- Comune di Cardeto
- Cardeto Location within Italy Cardeto Location within Calabria
- Coordinates: 38°5′N 15°46′E﻿ / ﻿38.083°N 15.767°E
- Country: Italy
- Region: Calabria
- Metropolitan city: Reggio Calabria (RC)
- Frazioni: Pantano, Mannarella, Sant'Elia, Mallamaci, Cartalimi, Iriti, Piraino, Colachecco, Loddini, Castanea, Chimputo, Ambele, Lamberta, Giurricando, Garcea, Calvario, Scranò, Scala

Government
- • Mayor: Crocefissa Daniela Arfuso

Area
- • Total: 37.27 km^{2} (14.39 sq mi)
- Elevation: 750 m (2,460 ft)

Population (2025)
- • Total: 1,269
- • Density: 34.05/km^{2} (88.19/sq mi)
- Demonym: Cardetesi
- Time zone: UTC+1 (CET)
- • Summer (DST): UTC+2 (CEST)
- Postal code: 89060
- Dialing code: 0965
- Website: Official website

= Cardeto =

Cardeto (Καρδία) is a municipality in the Metropolitan City of Reggio Calabria in the region of Calabria in Italy, located about 120 km southwest of Catanzaro and about 10 km southeast of Reggio Calabria.
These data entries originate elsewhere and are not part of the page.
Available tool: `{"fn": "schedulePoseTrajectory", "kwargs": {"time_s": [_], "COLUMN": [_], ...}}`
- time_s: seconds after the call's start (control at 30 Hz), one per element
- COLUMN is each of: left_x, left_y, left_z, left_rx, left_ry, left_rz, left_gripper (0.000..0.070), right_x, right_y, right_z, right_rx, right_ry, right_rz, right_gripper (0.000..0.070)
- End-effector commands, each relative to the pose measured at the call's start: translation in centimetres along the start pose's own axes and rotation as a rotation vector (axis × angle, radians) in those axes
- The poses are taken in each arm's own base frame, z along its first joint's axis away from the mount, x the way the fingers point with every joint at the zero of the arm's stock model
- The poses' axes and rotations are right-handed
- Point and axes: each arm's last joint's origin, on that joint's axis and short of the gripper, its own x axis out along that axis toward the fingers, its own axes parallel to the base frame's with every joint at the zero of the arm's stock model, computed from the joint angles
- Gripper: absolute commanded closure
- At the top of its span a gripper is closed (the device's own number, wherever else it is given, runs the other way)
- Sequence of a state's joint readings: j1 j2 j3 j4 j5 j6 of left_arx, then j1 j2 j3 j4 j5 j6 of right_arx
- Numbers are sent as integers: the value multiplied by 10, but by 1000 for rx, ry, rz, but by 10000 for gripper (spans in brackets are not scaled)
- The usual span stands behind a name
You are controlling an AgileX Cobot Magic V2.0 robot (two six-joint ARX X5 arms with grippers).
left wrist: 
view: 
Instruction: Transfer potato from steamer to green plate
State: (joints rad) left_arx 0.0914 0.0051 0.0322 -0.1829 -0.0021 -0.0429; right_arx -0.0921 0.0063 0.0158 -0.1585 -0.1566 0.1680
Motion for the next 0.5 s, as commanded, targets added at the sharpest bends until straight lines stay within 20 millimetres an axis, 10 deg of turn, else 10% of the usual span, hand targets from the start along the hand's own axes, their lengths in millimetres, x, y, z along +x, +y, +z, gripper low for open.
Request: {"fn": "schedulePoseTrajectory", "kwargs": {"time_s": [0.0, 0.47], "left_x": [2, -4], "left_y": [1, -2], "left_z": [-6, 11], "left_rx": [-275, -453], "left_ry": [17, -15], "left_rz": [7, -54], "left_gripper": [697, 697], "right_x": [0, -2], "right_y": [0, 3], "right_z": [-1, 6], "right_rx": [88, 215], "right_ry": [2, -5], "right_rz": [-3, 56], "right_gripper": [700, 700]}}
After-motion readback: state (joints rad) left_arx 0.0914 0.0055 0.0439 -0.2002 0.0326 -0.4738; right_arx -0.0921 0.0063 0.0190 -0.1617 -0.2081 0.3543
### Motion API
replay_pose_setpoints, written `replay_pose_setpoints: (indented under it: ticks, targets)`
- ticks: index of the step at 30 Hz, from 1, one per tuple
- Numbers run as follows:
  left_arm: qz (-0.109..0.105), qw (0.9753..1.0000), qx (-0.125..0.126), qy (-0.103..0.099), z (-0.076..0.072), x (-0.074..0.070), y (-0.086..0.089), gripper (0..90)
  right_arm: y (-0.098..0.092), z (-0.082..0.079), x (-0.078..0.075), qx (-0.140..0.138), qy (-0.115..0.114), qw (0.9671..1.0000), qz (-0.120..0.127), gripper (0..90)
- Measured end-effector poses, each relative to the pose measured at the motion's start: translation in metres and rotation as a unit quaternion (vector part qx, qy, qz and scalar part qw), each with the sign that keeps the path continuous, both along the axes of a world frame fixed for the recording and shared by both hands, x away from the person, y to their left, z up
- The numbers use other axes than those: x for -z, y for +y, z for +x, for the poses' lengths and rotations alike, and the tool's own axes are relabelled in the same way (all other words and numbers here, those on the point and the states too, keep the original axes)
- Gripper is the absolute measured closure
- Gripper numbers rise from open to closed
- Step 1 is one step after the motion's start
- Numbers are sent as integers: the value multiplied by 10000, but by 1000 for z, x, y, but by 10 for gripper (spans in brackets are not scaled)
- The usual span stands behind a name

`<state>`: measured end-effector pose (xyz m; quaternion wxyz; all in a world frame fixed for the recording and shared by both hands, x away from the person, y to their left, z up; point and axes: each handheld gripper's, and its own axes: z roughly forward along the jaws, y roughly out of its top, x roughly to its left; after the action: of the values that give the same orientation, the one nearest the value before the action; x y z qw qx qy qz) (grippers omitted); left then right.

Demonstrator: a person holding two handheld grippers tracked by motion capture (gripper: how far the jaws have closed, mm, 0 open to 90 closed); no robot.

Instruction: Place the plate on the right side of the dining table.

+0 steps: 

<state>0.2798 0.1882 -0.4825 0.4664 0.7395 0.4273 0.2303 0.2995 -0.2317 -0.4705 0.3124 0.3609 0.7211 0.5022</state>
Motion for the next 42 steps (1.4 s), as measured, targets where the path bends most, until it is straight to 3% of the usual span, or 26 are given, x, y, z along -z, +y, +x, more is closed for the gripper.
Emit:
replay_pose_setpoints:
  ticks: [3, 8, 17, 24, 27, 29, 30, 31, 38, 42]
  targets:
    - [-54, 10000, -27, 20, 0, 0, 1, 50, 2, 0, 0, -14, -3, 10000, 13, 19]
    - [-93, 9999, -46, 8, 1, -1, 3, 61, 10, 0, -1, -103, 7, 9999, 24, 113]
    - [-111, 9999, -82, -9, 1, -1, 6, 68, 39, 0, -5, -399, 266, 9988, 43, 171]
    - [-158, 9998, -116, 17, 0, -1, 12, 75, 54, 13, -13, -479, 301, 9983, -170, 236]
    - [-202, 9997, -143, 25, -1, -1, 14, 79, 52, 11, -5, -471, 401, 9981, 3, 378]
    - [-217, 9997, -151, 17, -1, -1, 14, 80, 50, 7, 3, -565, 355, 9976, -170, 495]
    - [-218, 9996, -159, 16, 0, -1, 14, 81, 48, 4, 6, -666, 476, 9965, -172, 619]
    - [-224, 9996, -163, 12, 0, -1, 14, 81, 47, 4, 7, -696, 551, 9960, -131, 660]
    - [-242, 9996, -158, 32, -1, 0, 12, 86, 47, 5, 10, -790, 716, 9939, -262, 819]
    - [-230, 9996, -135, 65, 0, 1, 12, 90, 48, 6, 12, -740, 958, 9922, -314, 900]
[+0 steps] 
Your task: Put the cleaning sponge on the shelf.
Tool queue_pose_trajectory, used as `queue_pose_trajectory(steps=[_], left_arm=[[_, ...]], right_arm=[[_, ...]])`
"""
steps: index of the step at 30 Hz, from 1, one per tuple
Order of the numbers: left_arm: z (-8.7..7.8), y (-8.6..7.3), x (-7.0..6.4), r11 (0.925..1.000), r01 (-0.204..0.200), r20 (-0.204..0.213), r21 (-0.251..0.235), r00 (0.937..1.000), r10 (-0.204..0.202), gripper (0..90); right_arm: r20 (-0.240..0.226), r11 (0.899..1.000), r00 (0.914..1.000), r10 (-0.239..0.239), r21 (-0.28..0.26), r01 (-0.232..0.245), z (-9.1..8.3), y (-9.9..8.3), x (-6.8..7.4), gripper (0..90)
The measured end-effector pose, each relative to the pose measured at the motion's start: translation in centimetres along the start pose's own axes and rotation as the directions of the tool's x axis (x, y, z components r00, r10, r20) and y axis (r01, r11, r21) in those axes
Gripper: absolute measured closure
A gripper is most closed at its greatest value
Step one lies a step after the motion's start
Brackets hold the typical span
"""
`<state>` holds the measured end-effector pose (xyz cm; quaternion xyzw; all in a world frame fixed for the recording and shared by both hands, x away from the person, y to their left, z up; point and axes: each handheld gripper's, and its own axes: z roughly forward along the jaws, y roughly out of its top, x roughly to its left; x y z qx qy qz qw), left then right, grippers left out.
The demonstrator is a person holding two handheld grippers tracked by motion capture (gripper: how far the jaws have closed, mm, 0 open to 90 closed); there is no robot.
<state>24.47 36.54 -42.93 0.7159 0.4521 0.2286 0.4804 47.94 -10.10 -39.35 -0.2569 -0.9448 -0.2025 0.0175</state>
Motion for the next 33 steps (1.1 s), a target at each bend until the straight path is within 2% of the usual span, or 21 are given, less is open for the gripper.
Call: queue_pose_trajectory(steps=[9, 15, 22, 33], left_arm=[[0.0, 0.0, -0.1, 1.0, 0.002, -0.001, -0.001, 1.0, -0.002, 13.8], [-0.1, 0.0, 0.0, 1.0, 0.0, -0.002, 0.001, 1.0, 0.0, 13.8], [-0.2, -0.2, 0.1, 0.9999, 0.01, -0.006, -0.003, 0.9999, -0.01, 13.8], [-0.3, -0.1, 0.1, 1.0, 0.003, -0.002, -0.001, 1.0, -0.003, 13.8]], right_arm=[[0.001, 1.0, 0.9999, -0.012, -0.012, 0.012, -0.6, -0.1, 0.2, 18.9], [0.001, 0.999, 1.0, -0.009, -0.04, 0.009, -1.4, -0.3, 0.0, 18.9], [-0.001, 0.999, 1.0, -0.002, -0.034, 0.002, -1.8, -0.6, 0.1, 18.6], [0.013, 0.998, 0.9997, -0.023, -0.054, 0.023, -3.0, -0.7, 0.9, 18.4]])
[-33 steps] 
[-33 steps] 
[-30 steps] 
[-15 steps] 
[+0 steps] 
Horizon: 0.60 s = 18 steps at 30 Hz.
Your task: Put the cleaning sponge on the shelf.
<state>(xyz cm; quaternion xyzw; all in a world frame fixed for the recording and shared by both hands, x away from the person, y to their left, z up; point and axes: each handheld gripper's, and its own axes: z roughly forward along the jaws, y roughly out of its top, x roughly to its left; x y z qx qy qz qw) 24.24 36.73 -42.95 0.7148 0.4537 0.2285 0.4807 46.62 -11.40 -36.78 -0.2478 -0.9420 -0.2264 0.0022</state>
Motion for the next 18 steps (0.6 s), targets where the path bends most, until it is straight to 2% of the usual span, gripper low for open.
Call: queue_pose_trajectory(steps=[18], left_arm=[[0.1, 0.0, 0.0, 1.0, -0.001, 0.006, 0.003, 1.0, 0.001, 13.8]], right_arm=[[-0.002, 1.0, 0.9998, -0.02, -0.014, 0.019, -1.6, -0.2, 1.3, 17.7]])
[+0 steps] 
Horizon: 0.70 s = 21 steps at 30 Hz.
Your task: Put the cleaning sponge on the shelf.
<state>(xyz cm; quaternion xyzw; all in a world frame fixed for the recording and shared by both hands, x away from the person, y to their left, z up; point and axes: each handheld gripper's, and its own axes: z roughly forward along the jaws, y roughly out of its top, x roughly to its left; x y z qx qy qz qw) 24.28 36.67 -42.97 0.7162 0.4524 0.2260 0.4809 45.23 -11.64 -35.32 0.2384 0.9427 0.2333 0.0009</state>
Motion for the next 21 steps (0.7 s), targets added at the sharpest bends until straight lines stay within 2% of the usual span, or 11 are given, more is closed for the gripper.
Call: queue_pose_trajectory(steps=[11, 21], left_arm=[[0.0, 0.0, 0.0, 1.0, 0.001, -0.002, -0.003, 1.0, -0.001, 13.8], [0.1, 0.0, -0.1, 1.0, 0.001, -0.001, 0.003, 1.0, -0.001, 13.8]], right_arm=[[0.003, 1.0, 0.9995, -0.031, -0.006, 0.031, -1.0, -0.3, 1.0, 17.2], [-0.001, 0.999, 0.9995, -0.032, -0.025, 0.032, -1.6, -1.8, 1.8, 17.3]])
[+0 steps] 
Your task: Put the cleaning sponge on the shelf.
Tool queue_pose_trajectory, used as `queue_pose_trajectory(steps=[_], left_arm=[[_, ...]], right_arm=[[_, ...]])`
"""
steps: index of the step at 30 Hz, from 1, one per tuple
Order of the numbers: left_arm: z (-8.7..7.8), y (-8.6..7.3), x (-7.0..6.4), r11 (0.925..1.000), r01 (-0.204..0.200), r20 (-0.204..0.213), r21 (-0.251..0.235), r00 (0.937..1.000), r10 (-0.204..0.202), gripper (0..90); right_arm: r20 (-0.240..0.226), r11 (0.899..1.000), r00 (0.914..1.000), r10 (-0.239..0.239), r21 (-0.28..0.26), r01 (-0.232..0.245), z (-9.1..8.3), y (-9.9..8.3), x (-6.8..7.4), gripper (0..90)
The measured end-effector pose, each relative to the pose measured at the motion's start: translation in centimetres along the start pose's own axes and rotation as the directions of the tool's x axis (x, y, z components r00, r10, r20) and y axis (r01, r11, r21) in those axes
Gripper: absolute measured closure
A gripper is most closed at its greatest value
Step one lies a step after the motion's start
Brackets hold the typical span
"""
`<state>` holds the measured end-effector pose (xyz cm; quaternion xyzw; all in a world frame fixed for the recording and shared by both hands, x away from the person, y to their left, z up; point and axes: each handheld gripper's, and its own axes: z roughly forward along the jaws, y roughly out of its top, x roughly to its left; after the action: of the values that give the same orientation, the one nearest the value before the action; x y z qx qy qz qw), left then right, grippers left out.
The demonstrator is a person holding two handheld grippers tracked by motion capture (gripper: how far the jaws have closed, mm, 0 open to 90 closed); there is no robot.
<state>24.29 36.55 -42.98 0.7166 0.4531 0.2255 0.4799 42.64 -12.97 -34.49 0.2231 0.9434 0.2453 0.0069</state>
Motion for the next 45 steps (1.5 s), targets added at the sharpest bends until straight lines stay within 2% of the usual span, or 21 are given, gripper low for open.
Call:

It has 1,269 inhabitants.

Cardeto borders the following municipalities: Bagaladi, Reggio Calabria, Roccaforte del Greco.

== Demographics ==
As of 2025, there are 1,269 people residing in Cardeto, of whom 47.4% are male and 51.7% are female. Minors make up 10.2% of the population, and pensioners make up 34.8%. This compares with the Italian average of 14.9% minors and 24.7% pensioners.